### Exercise objective
Omit every picture, then return the listing verbatim.

==================================================

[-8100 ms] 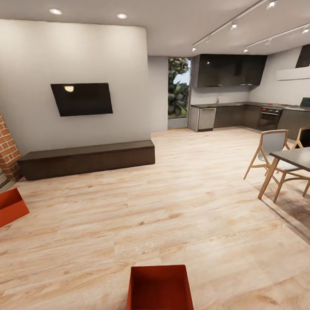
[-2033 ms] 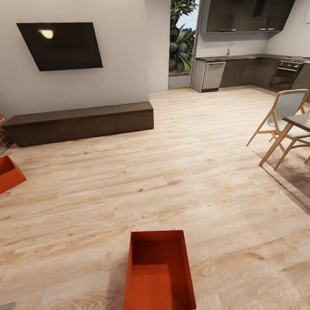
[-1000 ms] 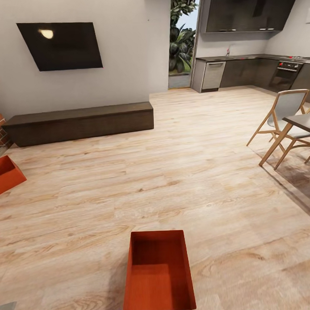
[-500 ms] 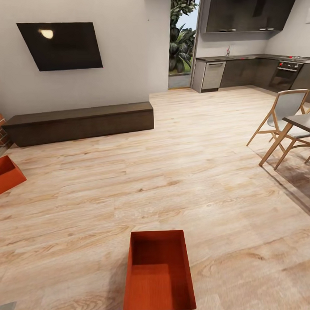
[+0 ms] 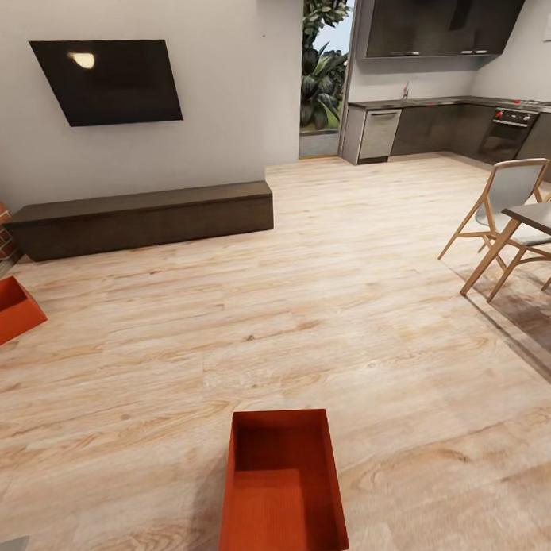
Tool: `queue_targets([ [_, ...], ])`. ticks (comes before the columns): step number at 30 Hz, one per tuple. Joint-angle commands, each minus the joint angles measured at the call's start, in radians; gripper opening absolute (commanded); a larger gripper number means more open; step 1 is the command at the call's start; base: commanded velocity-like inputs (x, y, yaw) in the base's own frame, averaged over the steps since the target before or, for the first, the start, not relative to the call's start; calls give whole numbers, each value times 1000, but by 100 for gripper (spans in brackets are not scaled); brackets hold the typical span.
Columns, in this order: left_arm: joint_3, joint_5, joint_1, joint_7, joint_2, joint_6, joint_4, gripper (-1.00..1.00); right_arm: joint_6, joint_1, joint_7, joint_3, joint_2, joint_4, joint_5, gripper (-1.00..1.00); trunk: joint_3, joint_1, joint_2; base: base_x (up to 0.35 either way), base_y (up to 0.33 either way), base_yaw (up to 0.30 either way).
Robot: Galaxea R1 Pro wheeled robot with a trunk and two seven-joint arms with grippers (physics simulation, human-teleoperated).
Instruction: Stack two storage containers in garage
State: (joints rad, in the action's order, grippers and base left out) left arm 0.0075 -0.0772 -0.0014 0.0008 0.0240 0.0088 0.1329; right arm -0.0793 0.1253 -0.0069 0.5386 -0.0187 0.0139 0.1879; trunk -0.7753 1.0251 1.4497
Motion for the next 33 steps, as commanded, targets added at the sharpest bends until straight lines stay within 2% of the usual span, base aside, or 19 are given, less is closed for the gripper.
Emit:
queue_targets([
  [1, 0, -8, 0, 0, 0, 1, 1, 100, -4, 1, -1, 8, 0, 1, 10, 100, -1, 0, 0, 0, 0, 0],
  [13, -5, -7, 0, 3, -7, 6, 23, 100, 2, 1, 0, 9, 0, -11, 7, 100, -1, 0, 0, 0, 0, 0],
  [20, -5, -7, 0, 20, 1, 46, 227, 100, 23, 6, -8, 7, -13, -243, 12, 100, -1, 0, 0, 0, 0, 0],
  [22, -4, -5, 0, 31, 4, 107, 327, 100, 57, 5, -23, 5, -13, -311, 13, 100, -1, 0, 0, 0, 0, 0],
  [23, -4, -4, 0, 34, 9, 178, 444, 100, 104, 32, -34, 4, -13, -336, 28, 100, -1, 0, 0, 0, 0, 0],
  [24, -4, -4, 0, 35, 10, 203, 481, 100, 119, 55, -36, 3, -13, -341, 42, 100, -1, 0, 0, 0, 0, 0],
  [28, -4, -6, -23, 36, 11, 283, 539, 100, 165, 140, -39, 3, -15, -348, 103, 100, -1, 0, 0, 0, 0, 0],
  [33, -4, -10, -92, 36, 11, 311, 549, 100, 183, 218, -41, 2, -16, -350, 127, 100, -1, 0, 0, 0, 0, 0],
])
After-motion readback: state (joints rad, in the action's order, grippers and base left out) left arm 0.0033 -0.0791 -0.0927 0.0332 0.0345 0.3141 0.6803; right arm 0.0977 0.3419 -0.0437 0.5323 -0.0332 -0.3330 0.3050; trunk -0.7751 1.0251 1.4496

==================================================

### Task solution
[-8100 ms] 
[-2033 ms] 
[-1000 ms] 
[-500 ms] 
[+0 ms] 
Tool: `queue_targets([ [_, ...], ])`. ticks (comes before the columns): step number at 30 Hz, one per tuple. Joint-angle commands, each minus the joint angles measured at the call's start, in radians; gripper opening absolute (commanded); a larger gripper number means more open; step 1 is the command at the call's start; base: commanded velocity-like inputs (x, y, yaw) in the base's own frame, averaged over the steps since the target before or, for the first, the start, not relative to the call's start; calls give whole numbers, each value times 1000, but by 100 for gripper (spans in brackets are not scaled); brackets hold the typical span.
Columns, in this order: left_arm: joint_3, joint_5, joint_1, joint_7, joint_2, joint_6, joint_4, gripper (-1.00..1.00); right_arm: joint_6, joint_1, joint_7, joint_3, joint_2, joint_4, joint_5, gripper (-1.00..1.00); trunk: joint_3, joint_1, joint_2; base: base_x (up to 0.35 either way), base_y (up to 0.33 either way), base_yaw (up to 0.30 either way).
Robot: Galaxea R1 Pro wheeled robot with a trunk and two seven-joint arms with grippers (physics simulation, human-teleoperated).
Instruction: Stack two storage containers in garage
State: (joints rad, in the action's order, grippers and base left out) left arm 0.0075 -0.0772 -0.0014 0.0008 0.0240 0.0088 0.1329; right arm -0.0793 0.1253 -0.0069 0.5386 -0.0187 0.0139 0.1879; trunk -0.7753 1.0251 1.4497
Motion for the next 33 steps, as commanded, targets added at the sharpest bends until straight lines stay within 2% of the usual span, base aside, or 19 are given, less is closed for the gripper.
Emit:
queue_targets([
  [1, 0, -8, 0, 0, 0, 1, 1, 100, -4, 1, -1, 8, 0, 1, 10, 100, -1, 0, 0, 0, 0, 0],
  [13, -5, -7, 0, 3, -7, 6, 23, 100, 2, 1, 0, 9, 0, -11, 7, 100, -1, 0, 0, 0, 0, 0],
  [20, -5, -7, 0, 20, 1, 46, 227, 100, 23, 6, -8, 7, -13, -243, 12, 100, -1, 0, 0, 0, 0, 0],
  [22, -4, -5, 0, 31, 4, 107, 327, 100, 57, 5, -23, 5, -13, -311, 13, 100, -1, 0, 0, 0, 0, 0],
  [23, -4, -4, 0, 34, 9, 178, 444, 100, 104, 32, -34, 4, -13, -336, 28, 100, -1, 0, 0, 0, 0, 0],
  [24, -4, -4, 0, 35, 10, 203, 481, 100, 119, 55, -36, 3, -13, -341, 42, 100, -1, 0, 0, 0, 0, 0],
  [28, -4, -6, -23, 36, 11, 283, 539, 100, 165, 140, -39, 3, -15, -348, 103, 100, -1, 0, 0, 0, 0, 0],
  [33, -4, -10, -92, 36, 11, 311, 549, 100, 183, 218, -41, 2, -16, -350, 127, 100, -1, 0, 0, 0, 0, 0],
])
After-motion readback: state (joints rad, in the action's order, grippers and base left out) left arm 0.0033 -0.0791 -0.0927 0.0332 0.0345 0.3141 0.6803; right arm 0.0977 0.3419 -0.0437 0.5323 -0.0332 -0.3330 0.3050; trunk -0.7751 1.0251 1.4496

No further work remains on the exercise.